What is being asked
Print the line where "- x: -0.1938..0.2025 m" occurs and every line that follows it in the data below, ending with the last line, precisely as written.

Extracted information

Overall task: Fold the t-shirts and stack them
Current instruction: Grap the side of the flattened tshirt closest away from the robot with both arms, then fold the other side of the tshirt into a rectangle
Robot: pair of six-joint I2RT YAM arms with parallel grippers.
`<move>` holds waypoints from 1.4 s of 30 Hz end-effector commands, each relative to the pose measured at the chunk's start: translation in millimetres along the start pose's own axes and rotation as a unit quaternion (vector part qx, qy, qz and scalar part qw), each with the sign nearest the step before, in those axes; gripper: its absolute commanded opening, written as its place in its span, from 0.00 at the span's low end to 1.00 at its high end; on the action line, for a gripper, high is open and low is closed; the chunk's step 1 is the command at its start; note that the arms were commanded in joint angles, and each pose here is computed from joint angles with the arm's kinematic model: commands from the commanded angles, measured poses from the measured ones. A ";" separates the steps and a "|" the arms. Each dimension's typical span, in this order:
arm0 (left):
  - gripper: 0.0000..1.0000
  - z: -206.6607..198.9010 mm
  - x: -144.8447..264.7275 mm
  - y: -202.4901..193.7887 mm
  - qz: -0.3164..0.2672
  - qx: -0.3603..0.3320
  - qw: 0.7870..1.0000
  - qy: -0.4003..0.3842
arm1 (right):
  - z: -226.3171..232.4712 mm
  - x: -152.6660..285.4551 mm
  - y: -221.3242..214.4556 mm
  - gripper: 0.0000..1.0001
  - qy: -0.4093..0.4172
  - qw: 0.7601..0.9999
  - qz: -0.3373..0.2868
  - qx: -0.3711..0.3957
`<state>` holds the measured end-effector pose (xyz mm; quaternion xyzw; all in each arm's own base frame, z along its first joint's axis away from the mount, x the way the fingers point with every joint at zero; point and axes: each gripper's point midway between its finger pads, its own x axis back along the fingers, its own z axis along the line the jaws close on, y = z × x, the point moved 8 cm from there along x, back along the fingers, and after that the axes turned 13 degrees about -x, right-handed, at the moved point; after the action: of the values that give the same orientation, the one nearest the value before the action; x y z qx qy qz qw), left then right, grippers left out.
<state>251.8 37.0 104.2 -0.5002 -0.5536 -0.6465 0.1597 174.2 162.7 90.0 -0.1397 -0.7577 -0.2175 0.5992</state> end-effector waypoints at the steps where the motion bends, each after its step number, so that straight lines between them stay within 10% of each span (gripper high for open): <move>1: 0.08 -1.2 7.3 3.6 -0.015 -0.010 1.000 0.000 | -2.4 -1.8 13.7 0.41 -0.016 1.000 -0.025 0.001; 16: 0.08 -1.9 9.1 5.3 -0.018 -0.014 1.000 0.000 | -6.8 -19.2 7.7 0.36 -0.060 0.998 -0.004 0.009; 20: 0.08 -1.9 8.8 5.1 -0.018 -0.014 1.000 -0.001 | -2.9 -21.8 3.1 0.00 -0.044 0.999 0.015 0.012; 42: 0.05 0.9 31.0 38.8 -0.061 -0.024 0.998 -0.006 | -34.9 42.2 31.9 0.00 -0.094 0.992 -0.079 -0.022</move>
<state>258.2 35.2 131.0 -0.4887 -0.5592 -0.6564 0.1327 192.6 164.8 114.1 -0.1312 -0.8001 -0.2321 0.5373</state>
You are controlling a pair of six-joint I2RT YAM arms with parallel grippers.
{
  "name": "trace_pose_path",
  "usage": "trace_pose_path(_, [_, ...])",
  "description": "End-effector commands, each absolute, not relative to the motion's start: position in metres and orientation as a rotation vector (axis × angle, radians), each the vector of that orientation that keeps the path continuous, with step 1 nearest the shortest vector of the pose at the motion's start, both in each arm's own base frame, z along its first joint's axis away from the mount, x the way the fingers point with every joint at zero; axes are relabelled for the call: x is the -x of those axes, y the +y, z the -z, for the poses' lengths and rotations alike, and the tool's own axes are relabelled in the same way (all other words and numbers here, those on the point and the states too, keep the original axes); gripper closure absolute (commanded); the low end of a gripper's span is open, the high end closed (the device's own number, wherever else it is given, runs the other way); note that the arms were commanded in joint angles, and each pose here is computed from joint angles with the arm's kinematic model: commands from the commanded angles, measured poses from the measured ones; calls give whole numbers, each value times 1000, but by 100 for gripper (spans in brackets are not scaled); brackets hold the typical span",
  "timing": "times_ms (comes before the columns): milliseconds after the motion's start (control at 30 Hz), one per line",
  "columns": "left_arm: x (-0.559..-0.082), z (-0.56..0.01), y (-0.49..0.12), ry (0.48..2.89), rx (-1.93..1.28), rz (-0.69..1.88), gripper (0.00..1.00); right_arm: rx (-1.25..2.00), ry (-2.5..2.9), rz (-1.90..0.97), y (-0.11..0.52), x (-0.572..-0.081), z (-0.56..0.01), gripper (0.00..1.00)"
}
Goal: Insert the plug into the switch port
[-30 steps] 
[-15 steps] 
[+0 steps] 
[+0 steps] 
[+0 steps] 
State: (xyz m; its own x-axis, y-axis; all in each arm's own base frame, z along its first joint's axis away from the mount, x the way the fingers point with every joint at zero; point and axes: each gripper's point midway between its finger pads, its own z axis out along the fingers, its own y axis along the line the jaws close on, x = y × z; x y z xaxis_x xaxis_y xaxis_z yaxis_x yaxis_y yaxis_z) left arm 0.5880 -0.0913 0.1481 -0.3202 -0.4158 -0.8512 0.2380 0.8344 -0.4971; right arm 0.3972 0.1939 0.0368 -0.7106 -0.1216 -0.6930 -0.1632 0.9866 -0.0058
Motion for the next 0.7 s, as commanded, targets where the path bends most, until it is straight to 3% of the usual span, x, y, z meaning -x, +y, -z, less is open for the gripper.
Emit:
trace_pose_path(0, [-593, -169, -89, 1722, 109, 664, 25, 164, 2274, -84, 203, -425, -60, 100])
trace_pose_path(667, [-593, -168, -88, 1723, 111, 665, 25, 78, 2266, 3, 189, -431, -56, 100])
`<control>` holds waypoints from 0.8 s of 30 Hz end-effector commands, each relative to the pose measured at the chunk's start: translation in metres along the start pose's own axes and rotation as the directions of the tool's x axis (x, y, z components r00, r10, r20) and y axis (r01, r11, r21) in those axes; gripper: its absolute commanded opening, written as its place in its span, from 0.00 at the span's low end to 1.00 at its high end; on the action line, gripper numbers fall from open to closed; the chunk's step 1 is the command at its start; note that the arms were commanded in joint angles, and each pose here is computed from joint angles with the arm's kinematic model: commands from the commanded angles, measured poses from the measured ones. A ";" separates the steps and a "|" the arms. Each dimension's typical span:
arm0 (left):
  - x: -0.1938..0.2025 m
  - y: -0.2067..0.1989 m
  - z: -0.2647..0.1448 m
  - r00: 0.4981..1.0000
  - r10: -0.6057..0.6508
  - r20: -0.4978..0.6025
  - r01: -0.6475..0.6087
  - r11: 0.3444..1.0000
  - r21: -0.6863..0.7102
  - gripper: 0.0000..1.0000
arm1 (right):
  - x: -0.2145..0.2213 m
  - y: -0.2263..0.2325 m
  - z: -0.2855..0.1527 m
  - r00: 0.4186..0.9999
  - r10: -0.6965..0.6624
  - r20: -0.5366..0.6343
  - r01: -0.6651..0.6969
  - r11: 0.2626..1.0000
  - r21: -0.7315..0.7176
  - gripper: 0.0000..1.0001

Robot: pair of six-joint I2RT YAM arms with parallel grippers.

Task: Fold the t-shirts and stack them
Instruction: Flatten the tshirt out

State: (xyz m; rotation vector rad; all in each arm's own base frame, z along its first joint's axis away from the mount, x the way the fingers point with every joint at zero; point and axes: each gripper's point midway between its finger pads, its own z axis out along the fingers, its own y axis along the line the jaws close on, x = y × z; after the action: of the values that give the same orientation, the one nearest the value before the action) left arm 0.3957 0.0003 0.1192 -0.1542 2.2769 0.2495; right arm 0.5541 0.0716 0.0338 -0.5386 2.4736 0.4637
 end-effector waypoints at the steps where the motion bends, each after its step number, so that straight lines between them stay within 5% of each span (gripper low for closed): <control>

Expected output
  - x: -0.1938..0.2025 m
  - y: -0.2067..0.1989 m
  - z: -0.2647..0.1448 m
  - r00: 0.4981..1.0000
  - r10: -0.6057..0.6508
  - r20: -0.4978..0.6025
  - r01: -0.6475..0.6087
  - r11: 0.3444..1.0000
  - r21: -0.6863..0.7102
  - gripper: 0.0000..1.0000
arm1 (right):
  - x: -0.2145..0.2213 m
  - y: -0.2263..0.2325 m
  - z: -0.2855..0.1527 m
  - r00: 0.4186..0.9999
  - r10: -0.6965..0.6624
  - r20: -0.5366..0.6343
  - r01: -0.6651..0.6969
  - r11: 0.2626..1.0000
  - r21: -0.7315..0.7176
  - gripper: 0.0000..1.0001

Robot: pair of six-joint I2RT YAM arms with parallel grippers.

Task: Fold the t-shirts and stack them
Instruction: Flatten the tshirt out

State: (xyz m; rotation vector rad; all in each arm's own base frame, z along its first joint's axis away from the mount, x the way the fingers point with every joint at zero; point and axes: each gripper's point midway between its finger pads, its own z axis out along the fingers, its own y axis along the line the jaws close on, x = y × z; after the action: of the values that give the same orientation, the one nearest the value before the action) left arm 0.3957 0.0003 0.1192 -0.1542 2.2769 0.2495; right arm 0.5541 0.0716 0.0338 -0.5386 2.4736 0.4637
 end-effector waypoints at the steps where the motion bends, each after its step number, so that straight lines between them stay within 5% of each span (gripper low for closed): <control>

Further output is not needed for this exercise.